The Wine Drinker

This is the Dead Letter Office of my wine writing. These stories ended up not fitting on our company's Facebook page (Piedmont Wine Imports) or website, www.piedmontwineimports.com., for reasons that I think are clear once you scroll through a few posts. Less professional musings, impressions that ultimately never got past the rough prototype stage. Um... enjoy!

Thursday, January 05, 2012

Martelli Pasta Visit



I wanted a family vacation in Tuscany that had little to do with wine. It’s a big, varied, and fascinating world out there (or so I’m told) and my wine obsession is the source of real myopia. But what else do I care to see? Football, but the Serie A season had barely begun and to suggest making a Fiorentina match part of our rare family excursion abroad seemed a misstep. So in lieu of cellar dwelling and vino sniffing, we visited the best pasta maker in the whole world.

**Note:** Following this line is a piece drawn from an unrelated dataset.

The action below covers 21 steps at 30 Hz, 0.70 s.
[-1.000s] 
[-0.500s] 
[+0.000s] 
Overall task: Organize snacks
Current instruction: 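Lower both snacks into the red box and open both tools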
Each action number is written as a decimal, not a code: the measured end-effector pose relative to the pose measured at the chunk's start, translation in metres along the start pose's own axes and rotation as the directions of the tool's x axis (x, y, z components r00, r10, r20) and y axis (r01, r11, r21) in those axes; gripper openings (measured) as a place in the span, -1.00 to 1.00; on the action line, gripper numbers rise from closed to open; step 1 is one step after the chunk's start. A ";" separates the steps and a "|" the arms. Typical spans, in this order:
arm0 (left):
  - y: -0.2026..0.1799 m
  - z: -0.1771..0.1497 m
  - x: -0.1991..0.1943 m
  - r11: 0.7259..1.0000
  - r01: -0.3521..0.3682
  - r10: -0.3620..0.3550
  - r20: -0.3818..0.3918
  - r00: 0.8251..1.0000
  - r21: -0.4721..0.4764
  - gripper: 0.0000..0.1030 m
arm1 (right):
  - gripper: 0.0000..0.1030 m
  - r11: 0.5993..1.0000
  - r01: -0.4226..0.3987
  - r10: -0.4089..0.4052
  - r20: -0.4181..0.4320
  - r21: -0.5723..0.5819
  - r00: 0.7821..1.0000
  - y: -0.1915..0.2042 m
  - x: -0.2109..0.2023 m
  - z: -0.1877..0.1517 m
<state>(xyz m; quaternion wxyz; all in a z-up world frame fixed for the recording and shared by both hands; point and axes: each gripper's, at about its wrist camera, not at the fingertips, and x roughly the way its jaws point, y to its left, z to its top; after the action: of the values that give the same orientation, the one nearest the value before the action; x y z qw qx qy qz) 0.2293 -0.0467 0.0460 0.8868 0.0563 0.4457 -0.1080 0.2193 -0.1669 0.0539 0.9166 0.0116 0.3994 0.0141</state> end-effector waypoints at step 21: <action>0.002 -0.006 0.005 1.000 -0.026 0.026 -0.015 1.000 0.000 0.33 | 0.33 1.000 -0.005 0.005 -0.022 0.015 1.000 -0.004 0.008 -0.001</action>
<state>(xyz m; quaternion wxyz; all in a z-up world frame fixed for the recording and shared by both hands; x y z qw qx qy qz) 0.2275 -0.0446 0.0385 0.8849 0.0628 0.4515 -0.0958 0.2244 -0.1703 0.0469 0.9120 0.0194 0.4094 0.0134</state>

The Martelli family’s small operation is conveniently based in Lari, a medieval hilltop castle village barely a spaghetti’s-length from the Pisa airport. The building is small, on a narrow street in the center of Lari. At first it’s hard to divine the source of this pasta’s greatness. They use two ingredients: Durum wheat flour (Italian and Canadian) and cold water. The machinery looks simple and I’d imagine you can buy it off-the-rack. The scale of Martelli is impressively small. They make one ton of pasta per day, and only do one shape per day, rotating through Spaghetti, Spaghettini, Penne, and Maccheroni di Toscana. They have no desire to expand. They do have a desire to make the best pasta possible, and their four-story factory is a temple devoted to a certain pace of work and life. Dino and Luca were the two pasta makers on duty for our visit. We looked at the bronze die as it efficiently cut the pasta (we were touring on a Maccheroni day). The die creates optimal texture for the adherence of sauce. Our hosts emphasized the necessity to make pasta in small batches, and to dry it slowly. As we climbed the stairs to Martelli’s second-story Penne/Maccheroni drying floor (hot) and then to the third-floor Spaghetti/Spaghettini drying rooms (inferno) it was hard to believe that industrial pasta makers opt for even hotter drying rooms, but they do. Martelli use a 40-to-50-hour slow-drying method (variance is caused by weather conditions) to create an evenly-dried pasta capable of optimal moisture absorption.

We left with kilo-bags of pasta, bartered for sundried Ethiopian coffee. The pasta was fantastic fuel for a week of exploring Tuscany. I’m ruined for most other pastas, and approach them with severe scepticism. Martelli clan, you’ve set the bar too high!